“Adam waar ben je?”
Nog nooit had God zich zo eenzaam gevoeld, als toen Hij deze woorden uitriep in de Hof van Eden. (Gen. 3:10).
Hij was gewend, dagelijks met Zijn kinderen te communiceren op het hoogste niveau.
Maar opeens was de relatie stuk, verbroken van een kant.
Adam en Eva scholen wanhopig weg achter wat vijgenbladeren. Elk zinnig woord, dat ze nog hadden willen zeggen, bleef in hun keel steken. Weldra gaapte een diepe kloof tussen hen en God.
God sprak tot de mensen in het laatste der dagen door Zijn zoon. (Heb. 1:1) . .
In onuitsprekelijke liefde schonk Hij Hem. Kostbaarder gave bezat Hij niet. Het kostte God alles, om een brug te slaan naar Zijn verloren kinderen.
Zouden zij erop reageren?---
Was het niet veiliger voor God geweest dit levensgevaarlijke risico wat te spreiden? Regelmatig hoor je dergelijke uitspraken als: "God had het heel anders moeten doen!" of: "Wie geeft er nu zijn zoon?"
Kajafas de hogepriester zegt ervan: ''Het is nuttig dat een mens sterft ten behoeve van het volk. (Joh. 18:14)
Alles geven, om allen te redden, dat deed God. Zo werd de brug over de kloof geslagen. Jezus Christus heeft gedaan, wat niemand kon.
Hij stierf voor onze zonden om ons weer met God te verzoenen. (1 Joh. 1:9), (1 Joh. 5:11 en 12).

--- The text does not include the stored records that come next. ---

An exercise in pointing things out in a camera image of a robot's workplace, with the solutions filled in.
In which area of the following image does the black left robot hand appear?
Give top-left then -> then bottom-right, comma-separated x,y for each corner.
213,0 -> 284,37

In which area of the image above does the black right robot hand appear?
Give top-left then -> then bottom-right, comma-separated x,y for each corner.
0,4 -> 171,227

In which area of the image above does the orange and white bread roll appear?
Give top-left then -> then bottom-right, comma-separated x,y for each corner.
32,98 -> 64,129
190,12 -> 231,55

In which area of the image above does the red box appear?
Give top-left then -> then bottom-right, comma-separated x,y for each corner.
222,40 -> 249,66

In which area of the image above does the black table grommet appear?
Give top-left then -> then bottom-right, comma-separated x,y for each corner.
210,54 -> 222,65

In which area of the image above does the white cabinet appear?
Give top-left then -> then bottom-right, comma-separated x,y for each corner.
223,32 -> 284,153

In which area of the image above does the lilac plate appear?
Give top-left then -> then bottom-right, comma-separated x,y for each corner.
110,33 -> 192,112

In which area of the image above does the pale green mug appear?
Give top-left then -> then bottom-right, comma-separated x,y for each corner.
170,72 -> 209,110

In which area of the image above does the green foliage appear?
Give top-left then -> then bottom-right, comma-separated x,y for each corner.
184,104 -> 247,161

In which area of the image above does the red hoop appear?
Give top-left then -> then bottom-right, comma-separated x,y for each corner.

Verloren mensenkinderen zullen via Zijn kruis, dat over de gapende afgrond gelegd is het koninkrijk van God weer binnen gaan. "Het is volbracht!" zeggen wij Jezus na. -- Hij heeft onze lasten
gedragen.
Doch: Verdragen heeft hij een eindeloze rij mensenvoeten, die via dat kruis terugkwamen bij de Vader. Deze, geteld bij de lasten, die ze op dat kruis achterlieten, maakten Hem tot de Man van smarten.
-- Om onze zonden werd Hij verbrijzeld.
De straf, die ons vrede brengt was op Hem. En door Zijn striemen ontvangen wij genezing. (Jes. 53:5)
Johannes de Doper zegt, wijzend op Jezus: "Zie het Lam Gods, dat de zonden der wereld wegneemt". (Joh. 1:29) Maar - - - een geslacht lam - - - wie kijkt ernaar? (Jes. 53:3)
Veel liever gaan wij voorbij aan Golgotha.
Er is immers een lege graftombe. - Die moeten wij nodig gaan bezien!
Paasfeest! Zingt halleluja. De Heer is verrezen!
Het is eenzaam bij het kruis en heel stil. Je komt daar om na te denken.
Een oud liedje zegt: "Was jij daar, toen ze mijn Heer kruisigden?"
0, wonder - Mijn hart stroomt vol van heilige vreugde. Alles verandert. Maar het begint bij Golgotha.